■ **WORK TO COMPLETE**:
Looking through the listing that follows, count every line with the string "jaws" and state the number alone.

++++++++++++++++++++

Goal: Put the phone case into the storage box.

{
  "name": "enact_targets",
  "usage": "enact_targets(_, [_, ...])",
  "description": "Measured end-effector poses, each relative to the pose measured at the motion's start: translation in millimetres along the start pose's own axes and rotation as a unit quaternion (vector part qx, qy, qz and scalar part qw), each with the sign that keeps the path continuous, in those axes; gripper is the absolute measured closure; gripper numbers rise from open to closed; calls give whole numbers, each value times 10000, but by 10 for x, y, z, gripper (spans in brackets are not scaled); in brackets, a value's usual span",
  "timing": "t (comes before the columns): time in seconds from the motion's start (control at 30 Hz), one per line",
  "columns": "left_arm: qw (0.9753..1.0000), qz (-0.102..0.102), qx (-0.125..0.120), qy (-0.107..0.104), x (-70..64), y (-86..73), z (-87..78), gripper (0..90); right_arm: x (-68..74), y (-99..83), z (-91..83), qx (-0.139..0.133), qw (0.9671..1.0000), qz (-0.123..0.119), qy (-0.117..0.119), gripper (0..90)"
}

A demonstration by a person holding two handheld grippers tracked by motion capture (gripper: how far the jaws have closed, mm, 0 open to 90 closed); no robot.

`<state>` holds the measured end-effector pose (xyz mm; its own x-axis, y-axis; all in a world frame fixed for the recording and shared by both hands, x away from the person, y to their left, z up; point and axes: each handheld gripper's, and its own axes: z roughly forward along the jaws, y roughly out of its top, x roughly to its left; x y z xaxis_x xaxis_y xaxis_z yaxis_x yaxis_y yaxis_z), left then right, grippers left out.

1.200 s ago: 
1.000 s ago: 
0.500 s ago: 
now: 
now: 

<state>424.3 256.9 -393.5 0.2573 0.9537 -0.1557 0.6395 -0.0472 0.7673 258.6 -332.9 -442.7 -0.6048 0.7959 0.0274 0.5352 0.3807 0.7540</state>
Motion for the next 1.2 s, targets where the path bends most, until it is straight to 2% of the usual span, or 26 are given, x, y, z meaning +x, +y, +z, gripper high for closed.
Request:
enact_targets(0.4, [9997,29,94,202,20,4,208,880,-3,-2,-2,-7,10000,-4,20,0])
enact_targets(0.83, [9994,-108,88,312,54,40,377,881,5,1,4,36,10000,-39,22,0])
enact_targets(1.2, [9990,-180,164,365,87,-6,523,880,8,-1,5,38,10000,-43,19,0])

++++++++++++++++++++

■ **ANSWER TO THIS TASK**:
2